Analysis was stultified and, before understanding the problem or opportunity, we jumped to poorly defined options and a poorly informed debate about market structures. Regen highlighted this in our first REMA consultation response with a recommendation that more work was needed to understand how the current market actually works, its strengths and weaknesses, and to build the case for reform.
In Regen’s Progressive Market Reform paper, we propose the hypothesis that the current market is not fundamentally broken. In fact, our decentralised and liberalised energy markets have helped the UK achieve an impressive level of renewable energy, especially the build-out of many decentralised and small-scale generation projects.
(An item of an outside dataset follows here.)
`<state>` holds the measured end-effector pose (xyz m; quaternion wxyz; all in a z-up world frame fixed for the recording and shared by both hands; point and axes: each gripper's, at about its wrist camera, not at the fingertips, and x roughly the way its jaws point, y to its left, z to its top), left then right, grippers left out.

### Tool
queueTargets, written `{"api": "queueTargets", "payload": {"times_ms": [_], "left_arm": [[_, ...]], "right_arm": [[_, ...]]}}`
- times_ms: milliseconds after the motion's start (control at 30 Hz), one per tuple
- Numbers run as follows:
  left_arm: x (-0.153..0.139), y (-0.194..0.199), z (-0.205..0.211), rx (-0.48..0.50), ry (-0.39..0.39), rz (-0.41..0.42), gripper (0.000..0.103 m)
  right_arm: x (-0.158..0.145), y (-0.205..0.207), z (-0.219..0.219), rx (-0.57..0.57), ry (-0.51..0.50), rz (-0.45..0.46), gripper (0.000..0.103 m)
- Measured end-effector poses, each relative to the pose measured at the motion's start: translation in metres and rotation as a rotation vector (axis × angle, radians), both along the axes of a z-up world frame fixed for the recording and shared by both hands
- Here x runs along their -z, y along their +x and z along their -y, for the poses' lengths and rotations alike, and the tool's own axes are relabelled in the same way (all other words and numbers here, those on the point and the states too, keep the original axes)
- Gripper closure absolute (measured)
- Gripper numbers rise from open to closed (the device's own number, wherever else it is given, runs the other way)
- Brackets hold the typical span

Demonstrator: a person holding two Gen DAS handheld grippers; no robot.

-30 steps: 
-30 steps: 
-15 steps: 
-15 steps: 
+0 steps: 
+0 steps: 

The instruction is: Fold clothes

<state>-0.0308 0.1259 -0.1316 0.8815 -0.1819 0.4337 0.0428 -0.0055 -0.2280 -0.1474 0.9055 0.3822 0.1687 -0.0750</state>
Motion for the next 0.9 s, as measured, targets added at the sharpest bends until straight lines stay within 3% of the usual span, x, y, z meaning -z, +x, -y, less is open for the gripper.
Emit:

We also have the second most active PPA market in Europe.
Rising constraint costs, which have been mischaracterised as a problem of building generation in the wrong place, are more accurately described as a problem of failing to build network capacity and then relying on expensive and unresponsive CCGT plants to provide balancing services.
We think there are a range of market reforms that could be (and in some cases are already being) introduced to address the areas where the market is sub-optimal. For example:
- Constraints volumes should fall to an economically efficient level with better spatial planning and grid infrastructure delivery. Or at least the decision around an acceptable level of constraint is made by policy informed by the system plan.
- Constraint costs should then fall further with a far more open and competitive balancing mechanism, and with the addition of local constraint markets and flexibility contracts to mobilise flexibility providers. By 2030, in a clean power system, we should not be using CCGT plants for day-to-day balancing and constraint management.
- Interconnector flows and inefficiencies can be better managed by, in the first instance, aligning interconnector build within the overall strategic plan, harmonising cross-border
- Trading and then giving the system operator better tools and processes to manage flows when the GB market is constrained.
For more ideas about how we can reform our existing market arrangements, please see our paper Progressive Market Reform for a Clean Power System.
An area that still needs to be explored is whether our current trading market plus balancing mechanism is sufficiently agile and liquid to ensure that we can optimise the use of low-carbon energy when it’s in abundance. That was the original brief of the 2020 Energy White Paper and is the question that REMA still needs to address.